Give again, word for word, each line below starting at the one that contains "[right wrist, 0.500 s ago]" and ending at the one that contains "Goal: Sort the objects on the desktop".

-- Given data follows --

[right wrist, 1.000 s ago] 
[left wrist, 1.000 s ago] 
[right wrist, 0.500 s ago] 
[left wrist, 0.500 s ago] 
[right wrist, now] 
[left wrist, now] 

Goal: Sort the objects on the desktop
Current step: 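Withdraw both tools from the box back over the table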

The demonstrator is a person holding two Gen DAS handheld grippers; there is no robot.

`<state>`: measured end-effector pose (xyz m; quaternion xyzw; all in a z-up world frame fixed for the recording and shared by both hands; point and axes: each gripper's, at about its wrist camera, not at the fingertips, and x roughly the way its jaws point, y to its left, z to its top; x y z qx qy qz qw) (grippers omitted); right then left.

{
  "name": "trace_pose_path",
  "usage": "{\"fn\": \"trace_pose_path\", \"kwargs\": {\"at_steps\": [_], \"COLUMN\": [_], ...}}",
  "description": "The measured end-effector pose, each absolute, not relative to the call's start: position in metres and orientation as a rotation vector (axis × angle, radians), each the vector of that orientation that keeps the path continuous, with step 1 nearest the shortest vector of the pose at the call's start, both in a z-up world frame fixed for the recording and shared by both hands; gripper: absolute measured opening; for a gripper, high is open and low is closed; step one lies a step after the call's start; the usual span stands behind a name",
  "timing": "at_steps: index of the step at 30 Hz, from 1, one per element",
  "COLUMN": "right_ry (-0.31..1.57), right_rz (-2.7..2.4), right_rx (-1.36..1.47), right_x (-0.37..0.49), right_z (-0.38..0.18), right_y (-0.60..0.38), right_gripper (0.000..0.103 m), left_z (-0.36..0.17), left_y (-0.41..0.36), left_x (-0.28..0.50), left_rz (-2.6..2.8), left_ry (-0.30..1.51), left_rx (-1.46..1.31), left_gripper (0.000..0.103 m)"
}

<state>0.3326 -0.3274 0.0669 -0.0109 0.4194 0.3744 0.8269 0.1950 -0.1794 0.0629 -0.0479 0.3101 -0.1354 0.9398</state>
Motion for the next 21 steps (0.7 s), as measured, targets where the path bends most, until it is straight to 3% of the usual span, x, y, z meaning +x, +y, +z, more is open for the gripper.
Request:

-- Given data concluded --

# Exercise output
[right wrist, 0.500 s ago] 
[left wrist, 0.500 s ago] 
[right wrist, now] 
[left wrist, now] 

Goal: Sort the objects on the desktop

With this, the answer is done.